:: Records to use ::
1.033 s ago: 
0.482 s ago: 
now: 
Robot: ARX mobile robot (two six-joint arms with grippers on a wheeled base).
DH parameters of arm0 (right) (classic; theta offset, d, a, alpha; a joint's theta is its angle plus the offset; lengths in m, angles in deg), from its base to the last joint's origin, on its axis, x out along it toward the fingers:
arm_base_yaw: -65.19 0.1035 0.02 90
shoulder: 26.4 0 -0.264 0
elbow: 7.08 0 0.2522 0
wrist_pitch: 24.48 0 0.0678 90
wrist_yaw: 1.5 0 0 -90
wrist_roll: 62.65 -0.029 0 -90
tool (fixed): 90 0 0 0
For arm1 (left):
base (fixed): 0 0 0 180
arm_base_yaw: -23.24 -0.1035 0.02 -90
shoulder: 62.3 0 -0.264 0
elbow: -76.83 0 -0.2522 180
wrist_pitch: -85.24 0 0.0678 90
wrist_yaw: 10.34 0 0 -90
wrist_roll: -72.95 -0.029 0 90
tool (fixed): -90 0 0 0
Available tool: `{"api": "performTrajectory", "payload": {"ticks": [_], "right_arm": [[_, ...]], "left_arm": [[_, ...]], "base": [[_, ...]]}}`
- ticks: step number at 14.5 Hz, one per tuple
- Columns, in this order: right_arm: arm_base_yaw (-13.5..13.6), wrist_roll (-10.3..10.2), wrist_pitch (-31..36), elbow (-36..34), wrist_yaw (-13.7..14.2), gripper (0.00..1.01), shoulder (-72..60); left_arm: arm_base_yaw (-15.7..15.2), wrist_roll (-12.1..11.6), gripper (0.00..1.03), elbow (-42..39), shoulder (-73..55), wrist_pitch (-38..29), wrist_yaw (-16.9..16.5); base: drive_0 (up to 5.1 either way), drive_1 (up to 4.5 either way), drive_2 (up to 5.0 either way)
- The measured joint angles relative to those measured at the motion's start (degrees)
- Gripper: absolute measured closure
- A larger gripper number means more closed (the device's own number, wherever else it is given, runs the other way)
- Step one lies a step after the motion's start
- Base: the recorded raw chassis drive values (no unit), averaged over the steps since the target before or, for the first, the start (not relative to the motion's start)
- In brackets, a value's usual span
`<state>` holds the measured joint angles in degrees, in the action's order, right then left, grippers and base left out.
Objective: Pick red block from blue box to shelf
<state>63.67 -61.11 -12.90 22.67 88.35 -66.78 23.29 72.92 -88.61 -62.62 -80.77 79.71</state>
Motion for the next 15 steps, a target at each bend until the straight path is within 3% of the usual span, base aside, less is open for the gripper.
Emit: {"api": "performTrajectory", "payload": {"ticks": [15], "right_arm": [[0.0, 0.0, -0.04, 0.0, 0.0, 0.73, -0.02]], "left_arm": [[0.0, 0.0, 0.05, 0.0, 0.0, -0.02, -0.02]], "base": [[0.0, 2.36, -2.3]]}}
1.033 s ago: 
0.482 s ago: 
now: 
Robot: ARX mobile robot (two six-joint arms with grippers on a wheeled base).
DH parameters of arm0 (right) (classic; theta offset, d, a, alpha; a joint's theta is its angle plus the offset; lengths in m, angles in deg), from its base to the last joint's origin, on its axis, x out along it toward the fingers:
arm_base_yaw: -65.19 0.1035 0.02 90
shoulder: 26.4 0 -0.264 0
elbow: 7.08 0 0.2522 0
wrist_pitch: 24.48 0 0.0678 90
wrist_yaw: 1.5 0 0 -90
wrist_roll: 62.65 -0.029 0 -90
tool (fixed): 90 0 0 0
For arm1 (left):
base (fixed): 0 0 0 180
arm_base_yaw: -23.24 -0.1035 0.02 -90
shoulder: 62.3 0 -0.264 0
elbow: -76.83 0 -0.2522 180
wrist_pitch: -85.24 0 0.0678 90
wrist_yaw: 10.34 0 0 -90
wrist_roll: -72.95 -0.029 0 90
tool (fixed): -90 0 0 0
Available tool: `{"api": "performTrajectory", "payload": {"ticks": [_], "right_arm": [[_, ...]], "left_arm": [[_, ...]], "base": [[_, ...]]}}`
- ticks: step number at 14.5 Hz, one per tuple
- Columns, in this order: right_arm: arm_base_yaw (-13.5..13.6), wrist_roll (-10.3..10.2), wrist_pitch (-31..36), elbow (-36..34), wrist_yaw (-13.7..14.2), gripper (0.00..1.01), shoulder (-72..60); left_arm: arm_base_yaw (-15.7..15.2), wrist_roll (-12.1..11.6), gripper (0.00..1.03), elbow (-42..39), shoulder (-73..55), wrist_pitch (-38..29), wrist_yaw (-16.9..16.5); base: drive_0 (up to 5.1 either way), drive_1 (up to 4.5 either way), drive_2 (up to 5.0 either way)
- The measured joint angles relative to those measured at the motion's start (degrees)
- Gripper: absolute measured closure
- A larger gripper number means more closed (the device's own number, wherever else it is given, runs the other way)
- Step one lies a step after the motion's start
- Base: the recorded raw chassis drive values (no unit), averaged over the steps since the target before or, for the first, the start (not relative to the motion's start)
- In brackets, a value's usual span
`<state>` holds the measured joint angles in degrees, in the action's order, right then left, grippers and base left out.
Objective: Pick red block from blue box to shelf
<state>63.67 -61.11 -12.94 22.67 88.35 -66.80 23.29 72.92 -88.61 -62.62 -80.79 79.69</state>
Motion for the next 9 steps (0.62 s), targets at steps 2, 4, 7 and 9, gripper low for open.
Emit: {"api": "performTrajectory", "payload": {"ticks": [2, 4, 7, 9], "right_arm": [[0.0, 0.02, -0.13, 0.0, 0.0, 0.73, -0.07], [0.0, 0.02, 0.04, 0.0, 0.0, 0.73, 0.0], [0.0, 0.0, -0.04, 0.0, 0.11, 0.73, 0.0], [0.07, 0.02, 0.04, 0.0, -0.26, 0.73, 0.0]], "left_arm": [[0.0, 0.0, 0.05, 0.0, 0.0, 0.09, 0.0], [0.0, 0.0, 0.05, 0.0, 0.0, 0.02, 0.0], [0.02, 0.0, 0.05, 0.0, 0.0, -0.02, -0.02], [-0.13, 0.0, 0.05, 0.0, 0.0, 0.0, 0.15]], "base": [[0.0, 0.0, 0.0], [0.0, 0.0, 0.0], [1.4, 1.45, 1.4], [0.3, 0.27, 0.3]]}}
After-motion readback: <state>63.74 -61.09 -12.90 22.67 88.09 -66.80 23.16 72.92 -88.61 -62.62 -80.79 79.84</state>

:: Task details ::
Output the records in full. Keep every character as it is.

:: Result for this exercise ::
1.033 s ago: 
0.482 s ago: 
now: 
Robot: ARX mobile robot (two six-joint arms with grippers on a wheeled base).
DH parameters of arm0 (right) (classic; theta offset, d, a, alpha; a joint's theta is its angle plus the offset; lengths in m, angles in deg), from its base to the last joint's origin, on its axis, x out along it toward the fingers:
arm_base_yaw: -65.19 0.1035 0.02 90
shoulder: 26.4 0 -0.264 0
elbow: 7.08 0 0.2522 0
wrist_pitch: 24.48 0 0.0678 90
wrist_yaw: 1.5 0 0 -90
wrist_roll: 62.65 -0.029 0 -90
tool (fixed): 90 0 0 0
For arm1 (left):
base (fixed): 0 0 0 180
arm_base_yaw: -23.24 -0.1035 0.02 -90
shoulder: 62.3 0 -0.264 0
elbow: -76.83 0 -0.2522 180
wrist_pitch: -85.24 0 0.0678 90
wrist_yaw: 10.34 0 0 -90
wrist_roll: -72.95 -0.029 0 90
tool (fixed): -90 0 0 0
Available tool: `{"api": "performTrajectory", "payload": {"ticks": [_], "right_arm": [[_, ...]], "left_arm": [[_, ...]], "base": [[_, ...]]}}`
- ticks: step number at 14.5 Hz, one per tuple
- Columns, in this order: right_arm: arm_base_yaw (-13.5..13.6), wrist_roll (-10.3..10.2), wrist_pitch (-31..36), elbow (-36..34), wrist_yaw (-13.7..14.2), gripper (0.00..1.01), shoulder (-72..60); left_arm: arm_base_yaw (-15.7..15.2), wrist_roll (-12.1..11.6), gripper (0.00..1.03), elbow (-42..39), shoulder (-73..55), wrist_pitch (-38..29), wrist_yaw (-16.9..16.5); base: drive_0 (up to 5.1 either way), drive_1 (up to 4.5 either way), drive_2 (up to 5.0 either way)
- The measured joint angles relative to those measured at the motion's start (degrees)
- Gripper: absolute measured closure
- A larger gripper number means more closed (the device's own number, wherever else it is given, runs the other way)
- Step one lies a step after the motion's start
- Base: the recorded raw chassis drive values (no unit), averaged over the steps since the target before or, for the first, the start (not relative to the motion's start)
- In brackets, a value's usual span
`<state>` holds the measured joint angles in degrees, in the action's order, right then left, grippers and base left out.
Objective: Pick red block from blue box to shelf
<state>63.67 -61.11 -12.90 22.67 88.35 -66.78 23.29 72.92 -88.61 -62.62 -80.77 79.71</state>
Motion for the next 15 steps, a target at each bend until the straight path is within 3% of the usual span, base aside, less is open for the gripper.
Emit: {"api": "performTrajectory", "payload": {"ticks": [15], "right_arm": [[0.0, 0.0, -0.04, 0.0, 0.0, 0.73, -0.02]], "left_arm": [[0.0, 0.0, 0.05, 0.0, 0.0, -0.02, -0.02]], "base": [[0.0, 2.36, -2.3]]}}
1.033 s ago: 
0.482 s ago: 
now: 
Robot: ARX mobile robot (two six-joint arms with grippers on a wheeled base).
DH parameters of arm0 (right) (classic; theta offset, d, a, alpha; a joint's theta is its angle plus the offset; lengths in m, angles in deg), from its base to the last joint's origin, on its axis, x out along it toward the fingers:
arm_base_yaw: -65.19 0.1035 0.02 90
shoulder: 26.4 0 -0.264 0
elbow: 7.08 0 0.2522 0
wrist_pitch: 24.48 0 0.0678 90
wrist_yaw: 1.5 0 0 -90
wrist_roll: 62.65 -0.029 0 -90
tool (fixed): 90 0 0 0
For arm1 (left):
base (fixed): 0 0 0 180
arm_base_yaw: -23.24 -0.1035 0.02 -90
shoulder: 62.3 0 -0.264 0
elbow: -76.83 0 -0.2522 180
wrist_pitch: -85.24 0 0.0678 90
wrist_yaw: 10.34 0 0 -90
wrist_roll: -72.95 -0.029 0 90
tool (fixed): -90 0 0 0
Available tool: `{"api": "performTrajectory", "payload": {"ticks": [_], "right_arm": [[_, ...]], "left_arm": [[_, ...]], "base": [[_, ...]]}}`
- ticks: step number at 14.5 Hz, one per tuple
- Columns, in this order: right_arm: arm_base_yaw (-13.5..13.6), wrist_roll (-10.3..10.2), wrist_pitch (-31..36), elbow (-36..34), wrist_yaw (-13.7..14.2), gripper (0.00..1.01), shoulder (-72..60); left_arm: arm_base_yaw (-15.7..15.2), wrist_roll (-12.1..11.6), gripper (0.00..1.03), elbow (-42..39), shoulder (-73..55), wrist_pitch (-38..29), wrist_yaw (-16.9..16.5); base: drive_0 (up to 5.1 either way), drive_1 (up to 4.5 either way), drive_2 (up to 5.0 either way)
- The measured joint angles relative to those measured at the motion's start (degrees)
- Gripper: absolute measured closure
- A larger gripper number means more closed (the device's own number, wherever else it is given, runs the other way)
- Step one lies a step after the motion's start
- Base: the recorded raw chassis drive values (no unit), averaged over the steps since the target before or, for the first, the start (not relative to the motion's start)
- In brackets, a value's usual span
`<state>` holds the measured joint angles in degrees, in the action's order, right then left, grippers and base left out.
Objective: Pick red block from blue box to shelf
<state>63.67 -61.11 -12.94 22.67 88.35 -66.80 23.29 72.92 -88.61 -62.62 -80.79 79.69</state>
Motion for the next 9 steps (0.62 s), targets at steps 2, 4, 7 and 9, gripper low for open.
Emit: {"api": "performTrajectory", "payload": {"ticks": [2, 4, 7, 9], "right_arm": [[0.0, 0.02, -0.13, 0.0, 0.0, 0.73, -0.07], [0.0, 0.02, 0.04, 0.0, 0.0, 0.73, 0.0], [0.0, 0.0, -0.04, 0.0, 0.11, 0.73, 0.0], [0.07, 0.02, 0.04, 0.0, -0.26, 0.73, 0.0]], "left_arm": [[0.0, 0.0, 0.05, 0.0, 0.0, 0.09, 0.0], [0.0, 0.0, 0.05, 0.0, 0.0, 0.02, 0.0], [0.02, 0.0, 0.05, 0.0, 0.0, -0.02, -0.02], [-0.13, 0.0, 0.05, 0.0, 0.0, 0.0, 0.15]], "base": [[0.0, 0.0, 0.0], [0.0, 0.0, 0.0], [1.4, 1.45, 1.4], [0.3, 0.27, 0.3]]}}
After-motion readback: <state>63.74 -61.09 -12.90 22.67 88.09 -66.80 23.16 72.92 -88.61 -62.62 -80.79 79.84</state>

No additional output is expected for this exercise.